To validate which DB partition is using most of the space run the following commands:
du -sh /db/elasticsearch
du -sh /db/rabbitmq
du -sh /db/data
Note: This will detail and display the /db/data volume taking most of the space. If it is one of the other disk trees, please see other KBs (i.e. audit data).
Environment
VMware Identity Manager 3.3.x
Resolution
Prerequisites
You have root access to the appliance.
You have valid backups or snapshots.
Steps to clean up excessive disk space consumed by OAuth2RefreshToken table.
SSH into the primary appliance where the Master role for vPostgres is located
Stop the horizon-workspace service on all nodes
service horizon-workspace stop
Find the largest table sizes
export PGPASSWORD=`cat /usr/local/horizon/conf/db.pwd`
/opt/vmware/vpostgres/current/bin/psql -U postgres -d saas
SELECT nspname || '.' || relname AS "relation",
pg_size_pretty(pg_total_relation_size(C.oid)) AS "total_size"
FROM pg_class C
LEFT JOIN pg_namespace N ON (N.oid = C.relnamespace)
WHERE nspname NOT IN ('pg_catalog', 'information_schema')
AND C.relkind <> 'i'
AND nspname !~ '^pg_toast'
ORDER BY pg_total_relation_size(C.oid) DESC
LIMIT 20;
Remove the data from the table by running a truncate
truncate table "OAuth2RefreshToken" CASCADE;
Reindex the database and vacuum. Note: if the disk is too full or approaching 100%, extending the disk prior to the following steps would be recommended. Vacuum Full operation will need extra space for the process to complete.

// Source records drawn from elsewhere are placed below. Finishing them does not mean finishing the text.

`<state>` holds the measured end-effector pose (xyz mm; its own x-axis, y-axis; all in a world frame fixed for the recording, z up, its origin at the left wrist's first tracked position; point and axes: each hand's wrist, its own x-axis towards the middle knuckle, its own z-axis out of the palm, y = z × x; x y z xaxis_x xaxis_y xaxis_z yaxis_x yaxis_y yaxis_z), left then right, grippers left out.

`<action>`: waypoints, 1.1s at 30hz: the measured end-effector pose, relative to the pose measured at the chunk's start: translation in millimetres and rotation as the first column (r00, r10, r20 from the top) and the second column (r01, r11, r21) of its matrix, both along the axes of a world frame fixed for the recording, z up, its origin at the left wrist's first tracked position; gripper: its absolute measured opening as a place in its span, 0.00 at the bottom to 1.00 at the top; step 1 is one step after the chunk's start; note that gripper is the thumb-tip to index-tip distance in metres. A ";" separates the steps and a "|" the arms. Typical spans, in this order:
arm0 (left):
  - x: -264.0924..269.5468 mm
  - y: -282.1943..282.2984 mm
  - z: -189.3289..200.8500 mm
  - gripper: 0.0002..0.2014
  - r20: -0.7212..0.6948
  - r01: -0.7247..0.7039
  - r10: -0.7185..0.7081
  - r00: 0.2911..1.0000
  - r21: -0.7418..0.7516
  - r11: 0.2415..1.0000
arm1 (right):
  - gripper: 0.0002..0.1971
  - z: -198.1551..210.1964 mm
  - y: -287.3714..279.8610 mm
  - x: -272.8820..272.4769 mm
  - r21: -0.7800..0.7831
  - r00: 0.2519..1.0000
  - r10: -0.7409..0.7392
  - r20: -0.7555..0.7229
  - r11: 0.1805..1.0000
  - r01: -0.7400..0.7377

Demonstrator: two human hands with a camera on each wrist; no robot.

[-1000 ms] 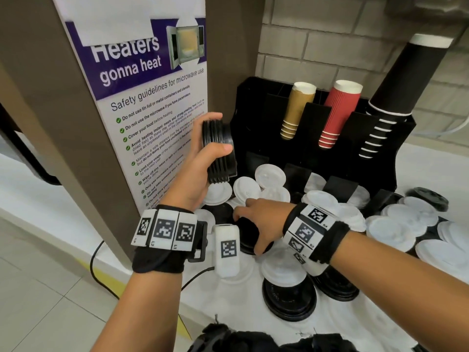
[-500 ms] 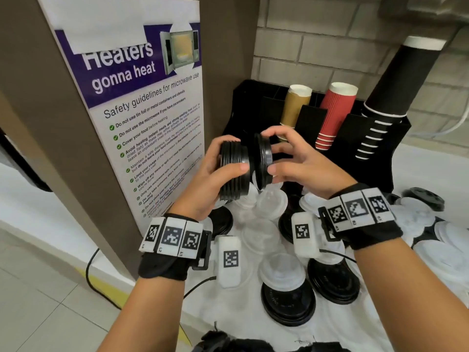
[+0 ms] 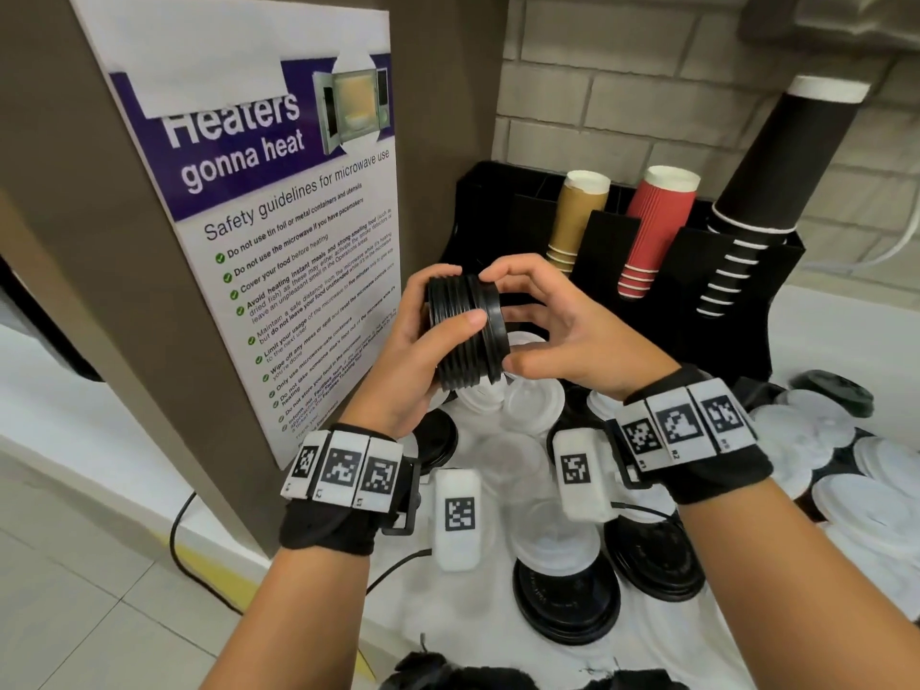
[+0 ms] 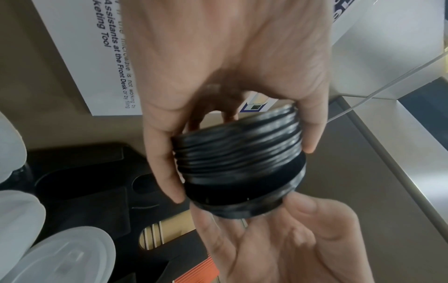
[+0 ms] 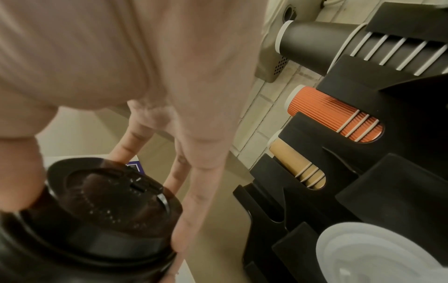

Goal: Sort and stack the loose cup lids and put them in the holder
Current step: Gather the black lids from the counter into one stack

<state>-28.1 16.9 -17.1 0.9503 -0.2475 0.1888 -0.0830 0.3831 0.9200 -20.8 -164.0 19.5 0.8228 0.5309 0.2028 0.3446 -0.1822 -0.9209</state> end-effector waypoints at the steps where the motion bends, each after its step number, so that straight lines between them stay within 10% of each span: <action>1: 0.0 0.2 0.1 0.20 0.004 -0.004 0.004 1.000 0.001 1.000 | 0.33 0.5 0.6 -0.5 0.002 1.000 0.000 0.004 1.000 0.000; 21: 2.5 -8.7 -2.4 0.27 0.033 -0.010 0.013 0.999 -0.091 0.996 | 0.31 6.4 4.6 -3.6 -0.017 1.000 -0.028 0.011 0.999 0.028; 26: 4.8 5.1 3.9 0.25 0.084 -0.101 0.108 0.991 -0.079 0.992 | 0.08 -0.9 15.9 13.2 -0.100 0.965 -0.260 -0.023 0.961 0.257; 28: 5.2 9.9 6.9 0.24 0.092 -0.127 0.136 0.986 -0.097 0.987 | 0.06 -12.8 29.9 23.0 -0.450 0.987 -0.124 0.099 0.879 0.156; 33: 3.3 15.3 9.7 0.24 0.101 -0.126 0.134 0.986 -0.089 0.988 | 0.25 -50.0 73.8 25.6 -0.947 0.950 0.305 -0.072 0.277 -0.161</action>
<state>-24.7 32.2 -7.4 0.9469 -0.1028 0.3045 -0.2322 0.4362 0.8694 4.8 -90.2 -30.5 0.6412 0.5832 -0.4989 0.6043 -0.7843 -0.1402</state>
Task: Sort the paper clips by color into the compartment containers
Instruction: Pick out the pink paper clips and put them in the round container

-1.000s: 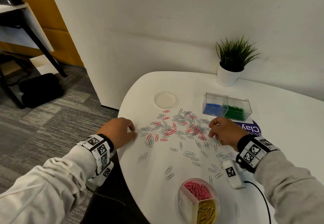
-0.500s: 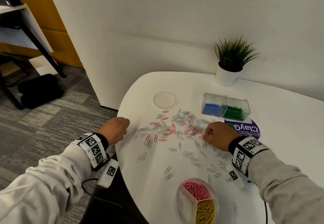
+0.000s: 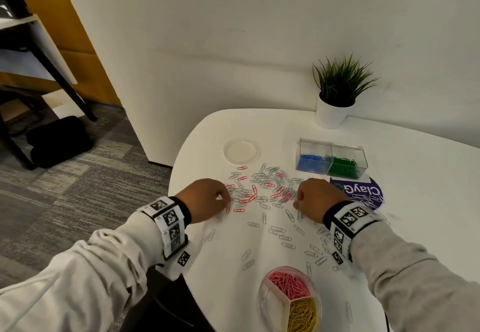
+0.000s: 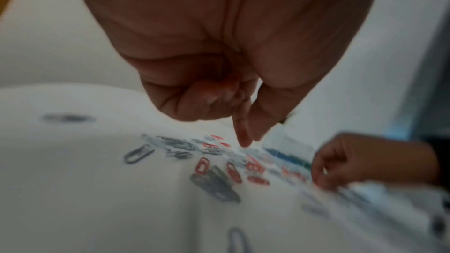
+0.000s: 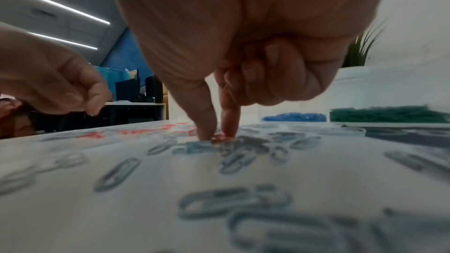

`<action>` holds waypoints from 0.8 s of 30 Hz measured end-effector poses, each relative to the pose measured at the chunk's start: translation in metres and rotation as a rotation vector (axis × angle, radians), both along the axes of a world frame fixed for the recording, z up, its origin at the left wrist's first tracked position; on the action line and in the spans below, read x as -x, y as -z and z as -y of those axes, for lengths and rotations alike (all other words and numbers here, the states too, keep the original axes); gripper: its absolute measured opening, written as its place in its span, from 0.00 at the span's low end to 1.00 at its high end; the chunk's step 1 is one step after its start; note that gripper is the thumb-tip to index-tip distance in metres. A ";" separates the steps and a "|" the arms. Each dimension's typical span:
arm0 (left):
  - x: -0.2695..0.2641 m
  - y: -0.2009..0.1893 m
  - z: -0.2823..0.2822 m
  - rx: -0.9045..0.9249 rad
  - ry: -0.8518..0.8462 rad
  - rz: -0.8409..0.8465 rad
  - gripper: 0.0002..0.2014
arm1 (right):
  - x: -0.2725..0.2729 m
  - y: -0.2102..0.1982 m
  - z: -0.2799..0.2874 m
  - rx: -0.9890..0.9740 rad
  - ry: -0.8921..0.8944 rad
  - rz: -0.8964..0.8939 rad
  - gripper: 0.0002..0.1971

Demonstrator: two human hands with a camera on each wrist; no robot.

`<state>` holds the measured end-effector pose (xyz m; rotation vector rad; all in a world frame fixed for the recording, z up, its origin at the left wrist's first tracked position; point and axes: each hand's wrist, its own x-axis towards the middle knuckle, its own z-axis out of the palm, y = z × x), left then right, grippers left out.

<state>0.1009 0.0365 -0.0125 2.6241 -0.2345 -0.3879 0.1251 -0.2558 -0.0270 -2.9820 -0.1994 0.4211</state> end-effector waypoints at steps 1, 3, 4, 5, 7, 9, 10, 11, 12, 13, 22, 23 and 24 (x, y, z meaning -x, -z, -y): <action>0.002 0.002 0.004 -0.093 0.062 0.050 0.04 | -0.001 0.003 -0.001 -0.012 0.016 -0.007 0.11; 0.005 0.008 0.013 -0.207 0.137 0.109 0.09 | -0.002 0.005 -0.002 -0.044 0.059 -0.033 0.09; 0.006 0.009 0.017 -0.245 0.161 0.128 0.11 | -0.002 0.005 -0.004 -0.050 0.079 -0.050 0.08; 0.007 0.010 0.022 -0.289 0.187 0.143 0.13 | -0.002 0.005 -0.005 -0.050 0.093 -0.066 0.08; 0.010 0.012 0.030 -0.381 0.257 0.169 0.15 | -0.002 0.002 -0.007 -0.044 0.098 -0.090 0.09; 0.014 0.013 0.036 -0.454 0.286 0.179 0.16 | -0.002 -0.001 -0.007 -0.029 0.083 -0.107 0.10; 0.015 0.014 0.038 -0.471 0.280 0.179 0.15 | -0.001 -0.003 -0.007 -0.017 0.074 -0.116 0.11; 0.016 0.015 0.039 -0.479 0.273 0.181 0.15 | -0.001 -0.004 -0.007 -0.004 0.065 -0.127 0.12; 0.017 0.014 0.040 -0.492 0.266 0.175 0.14 | 0.000 -0.006 -0.006 0.003 0.061 -0.142 0.12; 0.019 0.011 0.040 -0.504 0.260 0.170 0.13 | 0.002 -0.009 -0.006 0.001 0.057 -0.155 0.12; 0.044 -0.038 0.046 -0.261 0.239 0.327 0.08 | 0.105 -0.081 -0.018 -0.353 -0.233 -0.167 0.04; 0.048 -0.043 0.048 -0.221 0.271 0.315 0.07 | 0.118 -0.081 -0.021 -0.322 -0.275 -0.181 0.04; 0.053 -0.047 0.052 -0.191 0.312 0.281 0.06 | 0.127 -0.077 -0.022 -0.284 -0.302 -0.180 0.05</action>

select count (*) from "OAuth2RefreshToken";
select count (*) from "OAuth2AccessToken";
select count (*) from "SuiteTokenCache";
vacuum full verbose;
reindex table "OAuth2RefreshToken";
vacuum full verbose;
\q
Restart the vPostgres service
service vpostgres restart
Start the horizon-workspace service on all nodes
service horizon-workspace start
Wait for 10 minutes after restart to allow services to fully initialize.
Count the number of rows in the OAuth2RefreshToken table
/opt/vmware/vpostgres/current/bin/psql -U postgres -d saas
select count (*) from "OAuth2RefreshToken";
Additional Workaround
If on step 4 above, the TRUNCATE query does not produce any output at all after several minutes, we may need to find and forcible stop a task:
If TRUNCATE has given no output at all, it is safe to use Ctrl+C to stop the request
Use this SQL query to find psql replication processes, which may be stuck:
SELECT pid,application_name FROM pg_stat_replication;
You may see application_name = walreceiver results which remain whenever checked. Use this SQL query to forcibly stop a process:
SELECT pg_terminate_backend(<stuck_pid>);
Return to step 2 here to check if any of the same processes are still here.
You can now return to step 4 of the main resolution steps: attempt to truncate the DB once again and continue from there.